Keep to one stretch of the data below, the lines from the one with "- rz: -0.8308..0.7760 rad" up to and including the one with "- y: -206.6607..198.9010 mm", and return that stretch exactly.

[Excerpts from a dataset]
★ ★ ★ ★ ★ ★ ★

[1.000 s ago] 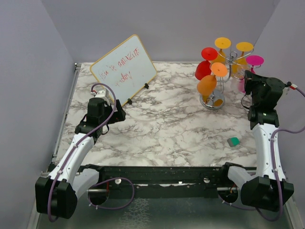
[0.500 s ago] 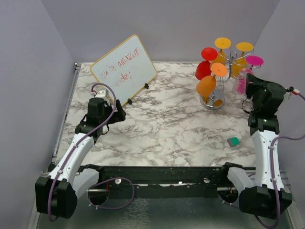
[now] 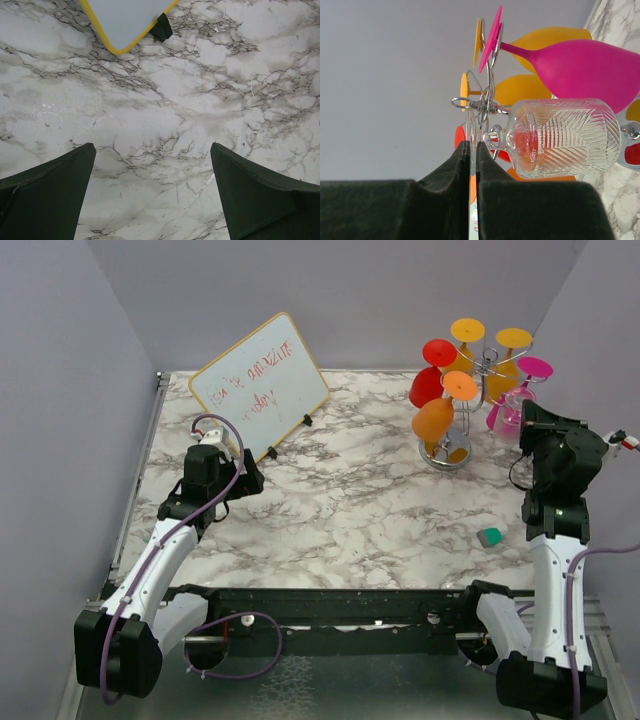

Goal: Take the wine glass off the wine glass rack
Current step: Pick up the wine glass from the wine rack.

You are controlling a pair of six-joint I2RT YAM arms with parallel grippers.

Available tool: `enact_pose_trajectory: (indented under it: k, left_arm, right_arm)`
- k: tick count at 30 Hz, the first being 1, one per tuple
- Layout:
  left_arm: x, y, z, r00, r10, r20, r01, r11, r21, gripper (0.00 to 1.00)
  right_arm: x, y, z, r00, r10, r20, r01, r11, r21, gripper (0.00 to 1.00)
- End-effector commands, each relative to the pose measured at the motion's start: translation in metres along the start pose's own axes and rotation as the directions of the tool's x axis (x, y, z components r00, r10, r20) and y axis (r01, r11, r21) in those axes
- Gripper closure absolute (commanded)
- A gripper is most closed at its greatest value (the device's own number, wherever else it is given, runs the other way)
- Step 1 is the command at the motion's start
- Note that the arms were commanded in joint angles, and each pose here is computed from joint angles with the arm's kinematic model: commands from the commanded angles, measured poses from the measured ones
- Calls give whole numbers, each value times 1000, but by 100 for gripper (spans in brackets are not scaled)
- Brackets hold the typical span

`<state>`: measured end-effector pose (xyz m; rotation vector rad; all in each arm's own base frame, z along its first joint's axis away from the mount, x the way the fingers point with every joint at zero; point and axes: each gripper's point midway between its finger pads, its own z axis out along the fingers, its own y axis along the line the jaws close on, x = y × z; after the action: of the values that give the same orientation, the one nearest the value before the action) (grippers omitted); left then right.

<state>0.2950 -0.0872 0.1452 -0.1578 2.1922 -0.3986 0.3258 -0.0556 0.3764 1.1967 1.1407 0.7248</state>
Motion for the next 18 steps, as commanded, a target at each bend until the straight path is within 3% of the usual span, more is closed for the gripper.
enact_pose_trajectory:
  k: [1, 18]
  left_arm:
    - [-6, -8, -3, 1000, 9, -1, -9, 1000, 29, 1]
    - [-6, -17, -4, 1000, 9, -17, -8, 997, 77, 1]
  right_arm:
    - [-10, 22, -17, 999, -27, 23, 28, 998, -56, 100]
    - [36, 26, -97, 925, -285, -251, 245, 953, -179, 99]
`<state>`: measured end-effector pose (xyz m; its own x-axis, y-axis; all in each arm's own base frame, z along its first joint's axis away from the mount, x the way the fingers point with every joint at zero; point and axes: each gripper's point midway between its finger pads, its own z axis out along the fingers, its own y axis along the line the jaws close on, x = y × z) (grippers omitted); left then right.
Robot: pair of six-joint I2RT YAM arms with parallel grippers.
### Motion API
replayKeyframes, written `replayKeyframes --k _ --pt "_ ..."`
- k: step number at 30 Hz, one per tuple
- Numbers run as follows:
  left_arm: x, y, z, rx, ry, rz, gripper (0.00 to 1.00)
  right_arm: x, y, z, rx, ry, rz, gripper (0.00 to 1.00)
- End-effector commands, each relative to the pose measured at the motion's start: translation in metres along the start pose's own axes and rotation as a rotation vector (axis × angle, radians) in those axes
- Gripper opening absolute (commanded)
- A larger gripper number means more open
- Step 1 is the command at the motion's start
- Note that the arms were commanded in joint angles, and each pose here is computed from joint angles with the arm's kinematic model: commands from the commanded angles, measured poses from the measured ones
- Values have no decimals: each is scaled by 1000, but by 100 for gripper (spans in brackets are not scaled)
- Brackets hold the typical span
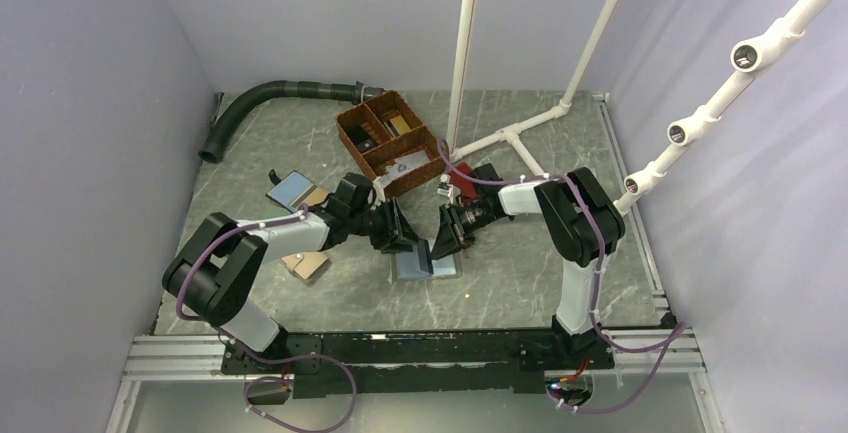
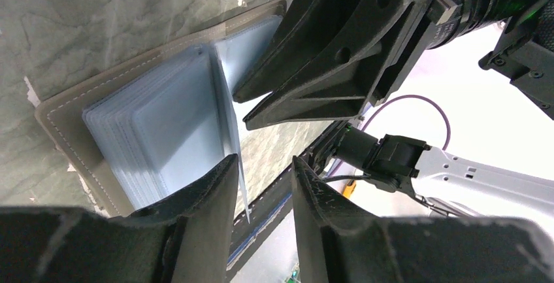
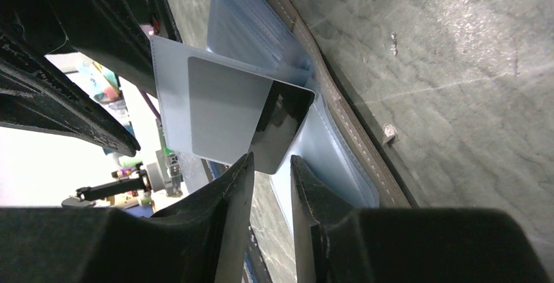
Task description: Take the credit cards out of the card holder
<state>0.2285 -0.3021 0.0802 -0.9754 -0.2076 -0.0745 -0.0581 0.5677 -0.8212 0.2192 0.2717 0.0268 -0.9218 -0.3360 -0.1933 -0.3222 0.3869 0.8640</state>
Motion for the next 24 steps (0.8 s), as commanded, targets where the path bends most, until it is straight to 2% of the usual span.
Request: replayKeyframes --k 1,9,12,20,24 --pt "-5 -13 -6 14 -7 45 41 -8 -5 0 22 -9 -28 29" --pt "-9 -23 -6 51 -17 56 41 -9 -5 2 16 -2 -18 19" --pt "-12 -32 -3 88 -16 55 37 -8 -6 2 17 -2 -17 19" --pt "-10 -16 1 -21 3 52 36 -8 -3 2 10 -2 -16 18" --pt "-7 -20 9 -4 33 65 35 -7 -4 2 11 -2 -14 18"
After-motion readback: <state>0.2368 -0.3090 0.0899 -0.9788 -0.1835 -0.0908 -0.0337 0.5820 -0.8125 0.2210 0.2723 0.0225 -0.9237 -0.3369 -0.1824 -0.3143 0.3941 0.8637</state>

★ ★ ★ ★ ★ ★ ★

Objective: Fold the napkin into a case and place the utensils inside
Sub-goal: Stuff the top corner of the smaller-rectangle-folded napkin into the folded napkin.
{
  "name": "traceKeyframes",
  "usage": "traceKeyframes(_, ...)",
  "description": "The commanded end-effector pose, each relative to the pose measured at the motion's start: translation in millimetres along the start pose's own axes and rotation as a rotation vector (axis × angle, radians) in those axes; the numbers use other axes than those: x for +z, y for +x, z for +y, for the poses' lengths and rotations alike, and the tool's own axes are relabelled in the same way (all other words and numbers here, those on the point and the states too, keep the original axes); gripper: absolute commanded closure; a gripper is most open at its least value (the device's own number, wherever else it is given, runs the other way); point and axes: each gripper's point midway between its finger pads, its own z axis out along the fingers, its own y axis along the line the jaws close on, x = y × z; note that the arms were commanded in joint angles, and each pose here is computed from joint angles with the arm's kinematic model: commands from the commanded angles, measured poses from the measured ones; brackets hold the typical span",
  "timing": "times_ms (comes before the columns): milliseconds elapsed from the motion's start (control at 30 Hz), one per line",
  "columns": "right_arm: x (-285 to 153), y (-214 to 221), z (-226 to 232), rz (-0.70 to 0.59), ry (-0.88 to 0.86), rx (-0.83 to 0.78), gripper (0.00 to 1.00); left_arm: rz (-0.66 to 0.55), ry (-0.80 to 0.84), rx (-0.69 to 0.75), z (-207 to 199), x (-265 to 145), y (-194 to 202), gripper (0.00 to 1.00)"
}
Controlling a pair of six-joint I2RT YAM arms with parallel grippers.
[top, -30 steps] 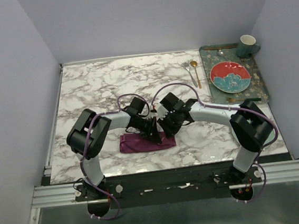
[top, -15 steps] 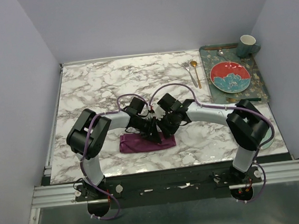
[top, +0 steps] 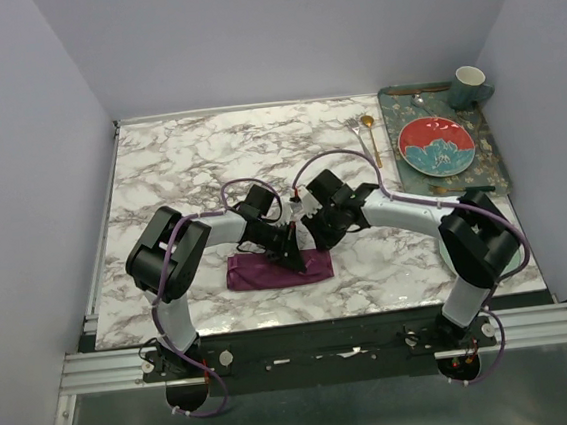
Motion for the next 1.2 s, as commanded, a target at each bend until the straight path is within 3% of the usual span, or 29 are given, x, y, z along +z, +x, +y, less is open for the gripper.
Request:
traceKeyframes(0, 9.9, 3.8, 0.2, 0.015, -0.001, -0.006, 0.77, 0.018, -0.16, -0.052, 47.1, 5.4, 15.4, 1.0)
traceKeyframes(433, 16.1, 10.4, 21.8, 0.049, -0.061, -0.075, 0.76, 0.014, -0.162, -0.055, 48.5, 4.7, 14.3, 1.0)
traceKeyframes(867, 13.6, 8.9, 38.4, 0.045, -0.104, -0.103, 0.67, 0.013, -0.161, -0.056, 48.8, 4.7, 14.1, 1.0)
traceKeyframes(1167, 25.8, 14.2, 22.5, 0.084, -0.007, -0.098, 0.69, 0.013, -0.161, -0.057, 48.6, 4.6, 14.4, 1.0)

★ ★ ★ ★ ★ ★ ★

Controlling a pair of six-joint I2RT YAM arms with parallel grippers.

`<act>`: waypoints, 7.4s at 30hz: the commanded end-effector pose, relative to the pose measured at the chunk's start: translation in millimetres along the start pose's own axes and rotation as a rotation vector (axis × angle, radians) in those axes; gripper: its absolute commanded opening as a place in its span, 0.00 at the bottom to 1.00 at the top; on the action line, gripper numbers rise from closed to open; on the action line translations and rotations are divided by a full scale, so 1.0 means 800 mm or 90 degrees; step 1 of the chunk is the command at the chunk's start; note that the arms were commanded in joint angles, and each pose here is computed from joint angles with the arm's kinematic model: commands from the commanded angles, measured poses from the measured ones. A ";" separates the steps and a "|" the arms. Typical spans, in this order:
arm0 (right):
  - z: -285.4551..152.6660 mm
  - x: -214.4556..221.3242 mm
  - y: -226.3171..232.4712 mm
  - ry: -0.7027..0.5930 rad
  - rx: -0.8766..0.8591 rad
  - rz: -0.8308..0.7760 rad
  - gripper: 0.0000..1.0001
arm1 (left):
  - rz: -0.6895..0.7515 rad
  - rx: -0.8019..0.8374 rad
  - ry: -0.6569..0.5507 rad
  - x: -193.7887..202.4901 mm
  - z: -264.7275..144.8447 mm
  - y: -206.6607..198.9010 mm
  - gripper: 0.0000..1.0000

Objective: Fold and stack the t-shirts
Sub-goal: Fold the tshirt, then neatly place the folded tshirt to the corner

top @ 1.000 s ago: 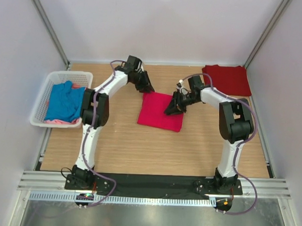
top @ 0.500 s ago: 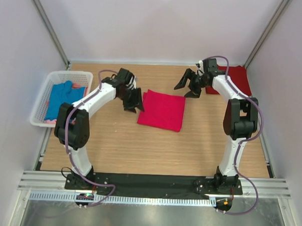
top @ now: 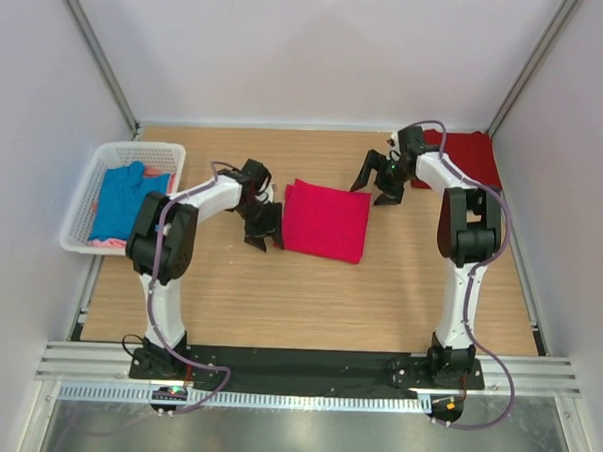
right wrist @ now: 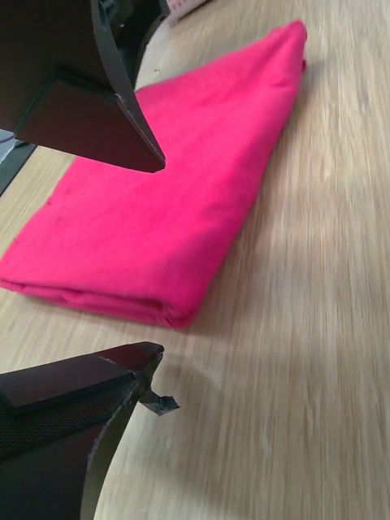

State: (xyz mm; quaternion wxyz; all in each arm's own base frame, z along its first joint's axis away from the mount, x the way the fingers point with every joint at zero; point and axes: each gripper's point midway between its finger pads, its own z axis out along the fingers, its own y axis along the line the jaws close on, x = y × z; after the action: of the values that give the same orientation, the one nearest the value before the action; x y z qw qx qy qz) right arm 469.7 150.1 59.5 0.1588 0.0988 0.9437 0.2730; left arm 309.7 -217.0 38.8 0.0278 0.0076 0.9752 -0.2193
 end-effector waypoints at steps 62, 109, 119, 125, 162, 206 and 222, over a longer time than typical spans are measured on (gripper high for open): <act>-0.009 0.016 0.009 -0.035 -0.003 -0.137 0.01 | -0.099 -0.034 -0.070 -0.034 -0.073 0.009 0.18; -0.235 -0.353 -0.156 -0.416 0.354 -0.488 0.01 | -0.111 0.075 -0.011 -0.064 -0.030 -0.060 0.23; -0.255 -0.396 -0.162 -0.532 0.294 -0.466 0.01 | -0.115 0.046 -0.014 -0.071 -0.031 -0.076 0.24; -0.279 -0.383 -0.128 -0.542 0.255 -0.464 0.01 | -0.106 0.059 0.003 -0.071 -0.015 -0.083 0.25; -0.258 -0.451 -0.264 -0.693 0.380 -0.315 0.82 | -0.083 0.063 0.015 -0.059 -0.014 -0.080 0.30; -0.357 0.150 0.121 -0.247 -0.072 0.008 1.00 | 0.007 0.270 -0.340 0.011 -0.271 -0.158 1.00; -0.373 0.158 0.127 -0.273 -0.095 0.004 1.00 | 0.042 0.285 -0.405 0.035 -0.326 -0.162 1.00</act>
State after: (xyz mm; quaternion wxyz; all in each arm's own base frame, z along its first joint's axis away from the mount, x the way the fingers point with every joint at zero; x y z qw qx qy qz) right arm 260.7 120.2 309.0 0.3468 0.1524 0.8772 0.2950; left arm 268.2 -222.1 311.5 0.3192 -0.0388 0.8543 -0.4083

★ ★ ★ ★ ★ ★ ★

Expected output:
  - rz: -0.8308..0.7760 rad
  - gripper: 0.0000..1.0001
arm1 (left):
  - rz: -0.6895..0.7515 rad
  - rx: -0.8019..0.8374 rad
  - ry: -0.6569..0.5507 rad
  - x: -193.7887..202.4901 mm
  - z: -264.7275..144.8447 mm
  - y: -206.6607..198.9010 mm

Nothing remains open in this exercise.